这话其实说出来挺得罪人的,因为王陶和曾巩都在馆阁里呢。

不过王安石显然不在乎这些,他继续说道。

“我之志在于经世致用,在于革故鼎新,我欲效法古之贤臣,厘清吏治,整顿财政,强兵富民,而这些构想,非埋头于故纸堆中所能得,亦非仅凭记录君言臣行所能推行,需要扎根于实务,需要洞察钱谷刑名之细微,需要如子衡这般,去地方上与胥吏、商贾、边将乃至底层百姓打交道,知其疾苦,明其利弊!”“若困于修注之职,终日禁锢于宫禁之内,与真实民情隔膜,与繁琐实务脱节,纵有满腔抱负,万千筹划,也不过是空中楼阁,纸上谈兵!”

“故而,辞修起居注,非是不慕名利,实乃不敢因虚名而废实政,不敢贪图捷径而偏离初心!所谓“道不同不相为谋’,而“职不合亦不敢虚与委蛇’,我宁愿行此“拗’事,受些非议,也要守住这方能够切实做事的天地。
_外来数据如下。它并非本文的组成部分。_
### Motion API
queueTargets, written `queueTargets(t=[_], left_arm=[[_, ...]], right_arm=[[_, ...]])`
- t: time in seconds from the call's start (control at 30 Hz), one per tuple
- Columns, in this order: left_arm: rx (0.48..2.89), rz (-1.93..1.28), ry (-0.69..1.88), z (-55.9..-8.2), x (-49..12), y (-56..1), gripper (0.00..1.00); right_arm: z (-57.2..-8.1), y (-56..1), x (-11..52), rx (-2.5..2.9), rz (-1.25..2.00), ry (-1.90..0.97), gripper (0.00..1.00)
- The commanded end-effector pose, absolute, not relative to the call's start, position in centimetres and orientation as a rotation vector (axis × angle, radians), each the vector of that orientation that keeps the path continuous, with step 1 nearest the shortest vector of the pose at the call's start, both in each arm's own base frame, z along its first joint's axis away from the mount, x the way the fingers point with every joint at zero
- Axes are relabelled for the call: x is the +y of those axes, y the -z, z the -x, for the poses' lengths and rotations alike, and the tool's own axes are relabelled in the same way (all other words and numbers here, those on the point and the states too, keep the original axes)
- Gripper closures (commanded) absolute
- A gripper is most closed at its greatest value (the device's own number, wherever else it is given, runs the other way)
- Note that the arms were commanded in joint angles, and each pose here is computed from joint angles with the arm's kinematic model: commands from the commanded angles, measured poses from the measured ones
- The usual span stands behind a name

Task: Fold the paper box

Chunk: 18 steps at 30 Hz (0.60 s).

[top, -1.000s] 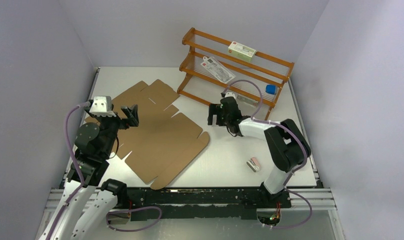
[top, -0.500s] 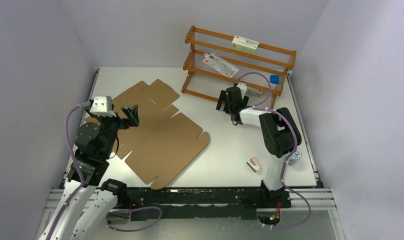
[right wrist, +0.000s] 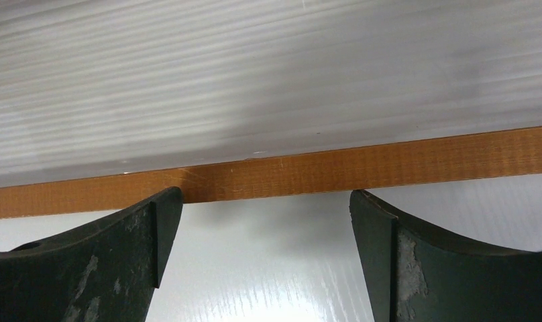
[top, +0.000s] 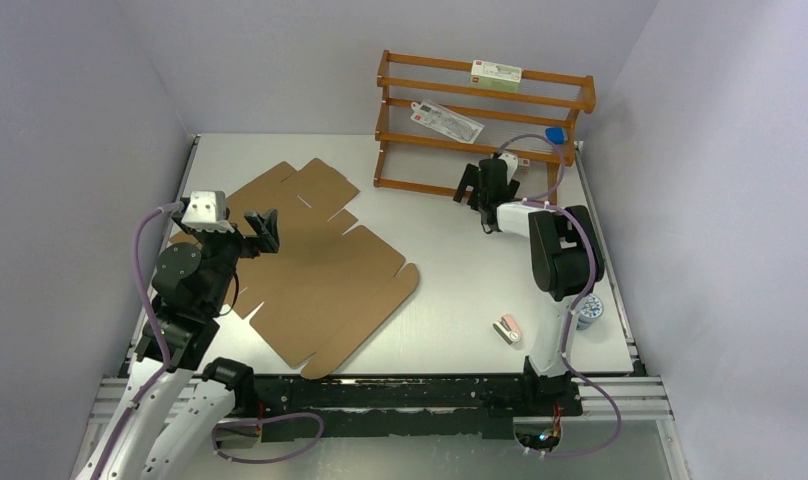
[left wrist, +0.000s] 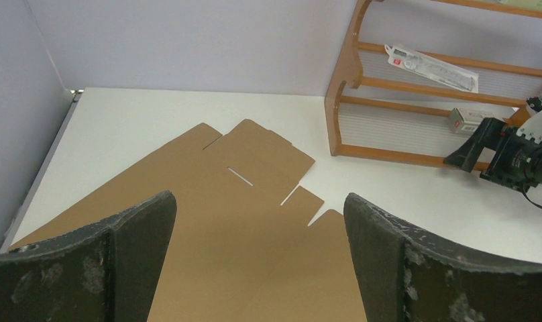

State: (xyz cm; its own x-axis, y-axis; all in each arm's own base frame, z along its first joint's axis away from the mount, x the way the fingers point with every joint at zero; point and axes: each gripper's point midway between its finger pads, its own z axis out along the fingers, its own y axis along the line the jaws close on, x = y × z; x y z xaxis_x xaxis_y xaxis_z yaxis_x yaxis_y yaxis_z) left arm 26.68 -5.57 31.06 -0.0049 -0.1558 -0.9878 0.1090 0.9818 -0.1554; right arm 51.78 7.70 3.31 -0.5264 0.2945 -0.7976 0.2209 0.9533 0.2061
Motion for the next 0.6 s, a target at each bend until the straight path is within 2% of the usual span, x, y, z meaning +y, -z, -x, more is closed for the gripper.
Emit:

”

一番长篇大论,直抒胸臆,王安石将自己那迥异于常人的抱负、性情与行事逻辑,都说了出来。怎么说呢,不管王安石的变法思路如何,此人确是有大志向、大魄力之辈,其思维之缜密、性情之执拗,以及对“实务”近乎偏执的看重,都在此番话语中展露无遗。

而王安石这种人,在讲究循资升迁、看重清要官职的大宋官场中,虽然显得有些格格不入,但此时这番话,却也因其纯粹与坚定,别具一种撼人的力量。

王陶先举杯道:“介甫志存高远,坚守本心,不为浮名所动,不畏人言可畏,在下佩服。”陆北顾也跟着举杯:“这杯酒,敬介甫兄这番肺腑之言,亦敬我辈读书人心中那份未曾泯灭的经世之志!”

“敬介甫兄!”曾巩没说出太多话。

王安石见众人理解,也是举杯慨然而尽。